実家でのことだったのか、病院に入院してからのことだったのか、なぜか記憶が定かではないけれど、ある日ばあちゃんは、そばにいる私にぽつりと言ったのだ。

「あなたがオートバイで出かけていく時のエンジンの音が聞こえてましたよ。オートバイに乗る姿を一度見てみたかった」

あまりにも意外な発言に、私は衝撃を覚え、同時に泣きそうになってその場を離れた。ヘルメットを持って外に出て、急いでキックペダルを踏み込んで、そのままどこかへ走りに行ったのだったかな。たぶん、泣きながら。

ばあちゃんは、オートバイを、私がオートバイに乗っていることを、オートバイに乗っている私が生き生きとしていたことを、動けない布団の上で、すべて知っていたのだ。

話したいこともあっただろうに、辛い思いも想像できないほどあっただろうに、ばあちゃんは、私が1人ででかけて行くオートバイのエンジンの音に耳を傾けていたのだ。

腰の骨が見えるほど傷んで入院していたばあちゃんに、私は一度酷いことを言ったことがある。

「病気でも何でもないのに、なんで起きられないのよ。なんでそんなふうになったのよ」

意識が無くなっているように見えていたばあちゃんの返事は無かったけど、ばあちゃんにはしっかり聞こえていて、自責の念に駆られていたのだろうと私には思える。

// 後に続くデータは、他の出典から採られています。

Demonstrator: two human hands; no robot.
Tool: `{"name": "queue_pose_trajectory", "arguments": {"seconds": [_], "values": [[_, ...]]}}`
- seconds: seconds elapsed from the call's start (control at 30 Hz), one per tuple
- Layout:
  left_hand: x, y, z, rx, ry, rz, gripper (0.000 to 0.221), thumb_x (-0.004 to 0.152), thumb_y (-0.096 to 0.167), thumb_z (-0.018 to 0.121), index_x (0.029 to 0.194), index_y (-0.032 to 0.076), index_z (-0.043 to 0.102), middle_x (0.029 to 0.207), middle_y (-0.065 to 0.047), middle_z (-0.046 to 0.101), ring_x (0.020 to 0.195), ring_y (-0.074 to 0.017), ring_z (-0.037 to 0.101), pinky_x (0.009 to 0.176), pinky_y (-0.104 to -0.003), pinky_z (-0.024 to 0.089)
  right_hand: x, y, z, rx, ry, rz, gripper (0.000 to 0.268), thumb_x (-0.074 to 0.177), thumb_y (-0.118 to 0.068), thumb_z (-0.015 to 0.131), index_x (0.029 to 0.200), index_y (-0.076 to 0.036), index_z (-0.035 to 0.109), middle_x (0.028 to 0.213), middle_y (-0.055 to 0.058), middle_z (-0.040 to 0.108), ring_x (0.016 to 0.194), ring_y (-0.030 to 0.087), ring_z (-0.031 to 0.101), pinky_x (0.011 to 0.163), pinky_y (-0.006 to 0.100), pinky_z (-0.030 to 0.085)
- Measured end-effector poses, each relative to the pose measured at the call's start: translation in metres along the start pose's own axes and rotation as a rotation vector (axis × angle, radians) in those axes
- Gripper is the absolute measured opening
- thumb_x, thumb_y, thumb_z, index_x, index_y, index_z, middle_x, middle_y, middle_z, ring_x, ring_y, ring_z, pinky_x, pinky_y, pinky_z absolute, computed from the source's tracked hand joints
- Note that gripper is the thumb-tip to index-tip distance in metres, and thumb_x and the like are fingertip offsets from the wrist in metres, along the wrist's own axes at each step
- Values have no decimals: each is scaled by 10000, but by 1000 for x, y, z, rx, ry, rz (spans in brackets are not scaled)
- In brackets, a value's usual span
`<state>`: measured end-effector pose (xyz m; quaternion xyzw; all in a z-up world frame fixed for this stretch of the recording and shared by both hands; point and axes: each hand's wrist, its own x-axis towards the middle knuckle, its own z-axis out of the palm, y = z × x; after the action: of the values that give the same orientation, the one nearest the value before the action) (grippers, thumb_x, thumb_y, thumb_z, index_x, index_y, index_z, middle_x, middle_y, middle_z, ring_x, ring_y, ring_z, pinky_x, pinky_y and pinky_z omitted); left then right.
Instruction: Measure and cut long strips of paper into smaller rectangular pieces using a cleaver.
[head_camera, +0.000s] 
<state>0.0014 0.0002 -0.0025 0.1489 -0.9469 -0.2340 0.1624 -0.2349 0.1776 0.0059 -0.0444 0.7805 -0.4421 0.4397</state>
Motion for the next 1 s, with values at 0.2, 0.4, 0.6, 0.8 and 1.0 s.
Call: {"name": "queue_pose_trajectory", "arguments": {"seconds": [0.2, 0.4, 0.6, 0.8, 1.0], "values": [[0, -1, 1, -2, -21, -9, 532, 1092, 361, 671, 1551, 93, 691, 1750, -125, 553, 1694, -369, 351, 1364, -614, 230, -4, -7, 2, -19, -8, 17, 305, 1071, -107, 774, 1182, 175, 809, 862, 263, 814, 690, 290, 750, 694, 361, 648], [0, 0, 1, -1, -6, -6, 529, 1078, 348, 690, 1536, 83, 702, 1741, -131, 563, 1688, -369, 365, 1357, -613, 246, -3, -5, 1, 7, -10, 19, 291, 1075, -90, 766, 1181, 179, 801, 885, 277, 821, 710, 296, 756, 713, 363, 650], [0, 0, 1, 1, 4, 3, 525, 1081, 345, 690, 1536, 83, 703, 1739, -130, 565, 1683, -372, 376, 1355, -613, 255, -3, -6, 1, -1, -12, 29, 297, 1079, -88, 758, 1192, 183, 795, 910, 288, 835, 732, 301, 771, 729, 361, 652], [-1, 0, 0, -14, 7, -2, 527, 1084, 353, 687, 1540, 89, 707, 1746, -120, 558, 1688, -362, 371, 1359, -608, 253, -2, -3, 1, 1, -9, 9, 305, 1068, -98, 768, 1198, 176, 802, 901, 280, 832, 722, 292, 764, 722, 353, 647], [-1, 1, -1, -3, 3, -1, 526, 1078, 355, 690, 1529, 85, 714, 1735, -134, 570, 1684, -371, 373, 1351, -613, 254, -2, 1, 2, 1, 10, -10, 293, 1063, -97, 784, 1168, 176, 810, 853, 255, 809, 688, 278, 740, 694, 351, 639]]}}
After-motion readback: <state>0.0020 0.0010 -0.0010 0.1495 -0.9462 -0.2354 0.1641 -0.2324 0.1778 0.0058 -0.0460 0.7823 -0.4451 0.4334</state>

その後間もなく認知症と癌で、じいちゃんが入院した。病院の計らいで、2人は同室になった。だけど、ばあちゃんに看護師さんがこう言った時、ばあちゃんは微かに首を横に振ったのを私は見ていた。

「おじいちゃんがそばにいて良かったですね」

ばあちゃんに何があったのか、もうわかってもあげられないけど、私は思う。

人生の最後まで、私は楽しむことを諦めない。それを教えてくれたのは、あなたたちだったはずだから。

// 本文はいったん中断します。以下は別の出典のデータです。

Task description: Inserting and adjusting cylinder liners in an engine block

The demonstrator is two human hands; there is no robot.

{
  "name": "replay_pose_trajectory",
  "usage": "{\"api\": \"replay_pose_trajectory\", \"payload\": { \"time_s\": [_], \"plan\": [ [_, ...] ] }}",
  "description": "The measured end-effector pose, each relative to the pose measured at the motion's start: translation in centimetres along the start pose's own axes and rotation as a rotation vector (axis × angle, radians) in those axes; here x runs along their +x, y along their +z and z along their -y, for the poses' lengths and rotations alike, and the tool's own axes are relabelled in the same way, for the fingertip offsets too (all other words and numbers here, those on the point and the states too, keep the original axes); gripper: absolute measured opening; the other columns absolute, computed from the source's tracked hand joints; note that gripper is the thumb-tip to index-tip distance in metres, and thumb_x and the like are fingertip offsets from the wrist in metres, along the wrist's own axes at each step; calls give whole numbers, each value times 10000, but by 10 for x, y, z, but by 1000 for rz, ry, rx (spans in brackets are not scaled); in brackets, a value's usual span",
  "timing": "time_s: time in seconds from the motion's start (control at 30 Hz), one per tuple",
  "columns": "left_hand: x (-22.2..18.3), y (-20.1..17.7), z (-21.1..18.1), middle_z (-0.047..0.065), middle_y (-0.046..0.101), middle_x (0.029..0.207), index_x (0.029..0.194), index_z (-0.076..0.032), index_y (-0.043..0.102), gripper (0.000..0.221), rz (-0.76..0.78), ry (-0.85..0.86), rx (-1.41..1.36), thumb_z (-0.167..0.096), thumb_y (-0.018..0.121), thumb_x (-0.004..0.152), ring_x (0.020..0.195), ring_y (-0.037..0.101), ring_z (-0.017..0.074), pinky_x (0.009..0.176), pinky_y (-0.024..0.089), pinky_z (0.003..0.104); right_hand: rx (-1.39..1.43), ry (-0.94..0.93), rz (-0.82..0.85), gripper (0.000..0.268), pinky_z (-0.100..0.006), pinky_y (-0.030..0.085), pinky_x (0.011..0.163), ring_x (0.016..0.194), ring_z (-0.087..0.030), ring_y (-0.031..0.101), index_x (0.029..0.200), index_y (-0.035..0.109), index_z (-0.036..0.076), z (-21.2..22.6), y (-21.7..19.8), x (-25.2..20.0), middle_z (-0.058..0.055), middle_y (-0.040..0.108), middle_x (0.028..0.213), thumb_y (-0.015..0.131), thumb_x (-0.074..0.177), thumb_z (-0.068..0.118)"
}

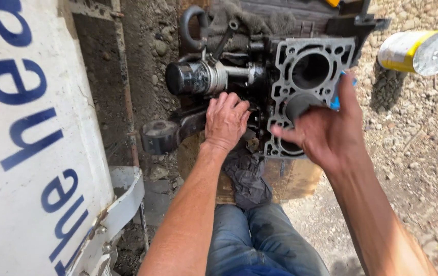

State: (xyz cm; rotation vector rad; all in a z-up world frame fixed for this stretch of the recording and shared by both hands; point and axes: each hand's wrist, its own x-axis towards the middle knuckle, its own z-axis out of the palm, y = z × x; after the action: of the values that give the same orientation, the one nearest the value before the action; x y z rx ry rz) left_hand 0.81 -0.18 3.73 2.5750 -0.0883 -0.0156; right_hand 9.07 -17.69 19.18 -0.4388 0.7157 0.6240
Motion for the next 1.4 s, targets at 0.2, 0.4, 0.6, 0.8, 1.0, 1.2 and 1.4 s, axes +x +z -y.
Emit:
{"api": "replay_pose_trajectory", "payload": {
  "time_s": [0.2, 0.4, 0.6, 0.8, 1.0, 1.2, 1.4],
  "plan": [
    [2, -5, -2, 15, 541, 894, 905, -116, 726, 149, -23, -8, -64, -100, 808, 782, 838, 513, 201, 794, 441, 353, -274, -31, -158, 1413, -846, 468, 897, 1421, -672, 43, 1599, 64, 1, -2, -31, 30, -407, -95, 1586, 869, 633, 645],
    [3, -8, -4, 20, 552, 902, 904, -116, 714, 165, -25, -3, -56, -91, 807, 771, 849, 521, 216, 788, 444, 370, -98, -112, -41, 881, -705, 605, 726, 1138, -322, 666, 1440, 499, 21, -11, -1, -23, -214, 613, 1267, 917, 764, 401],
    [3, -8, -3, 13, 546, 892, 909, -117, 731, 138, -3, -16, -63, -98, 797, 789, 842, 512, 199, 788, 441, 353, -319, -19, -132, 989, -839, 454, 853, 1409, -466, 483, 1454, 471, 110, -3, -21, 27, -266, 454, 1558, 841, 669, 585],
    [5, -14, -8, 21, 557, 910, 929, -111, 719, 178, -12, 22, -33, -88, 798, 771, 844, 527, 223, 800, 452, 367, -370, -85, 12, 770, -573, 654, 768, 1247, -309, 594, 1550, 355, 99, -2, -2, -22, -236, 484, 1461, 511, 971, 584],
    [1, -6, -5, 23, 560, 899, 929, -128, 743, 176, -22, 8, -33, -125, 804, 764, 835, 531, 227, 783, 463, 370, -268, -266, -172, 643, -506, 665, 787, 1063, -277, 658, 1467, 395, -21, -9, -49, -72, -243, 528, 1279, 633, 971, 311],
    [1, -10, -7, 18, 551, 888, 921, -117, 739, 156, -24, 22, -29, -107, 806, 780, 822, 523, 208, 770, 460, 353, -399, -205, -212, 755, -491, 696, 741, 1157, -432, 665, 1488, 351, -87, 2, -37, -62, -302, 543, 1332, 718, 894, 203],
    [0, -8, -6, 11, 556, 877, 878, -113, 743, 118, -31, 6, -58, -112, 807, 779, 828, 534, 209, 811, 476, 361, -330, -192, 33, 791, -531, 707, 758, 1169, -423, 621, 1561, 251, -49, -7, -49, -106, -320, 479, 1322, 716, 947, 133]
  ]
}}
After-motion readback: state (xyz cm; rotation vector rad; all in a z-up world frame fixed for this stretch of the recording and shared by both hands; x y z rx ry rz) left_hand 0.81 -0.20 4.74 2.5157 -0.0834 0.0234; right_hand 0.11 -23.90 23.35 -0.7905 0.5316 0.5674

そして、狭い部屋の布団の上でたった1人、オートバイのエンジンの音を聞いていたばあちゃんのことを、私は死ぬまで忘れないだろう。

★写真は、母の生家に行った時に雨が降り、大事なオートバイが濡れるからと、母の生みのばあちゃんが自分の農作業用のカッパをかけてくれた時のもの。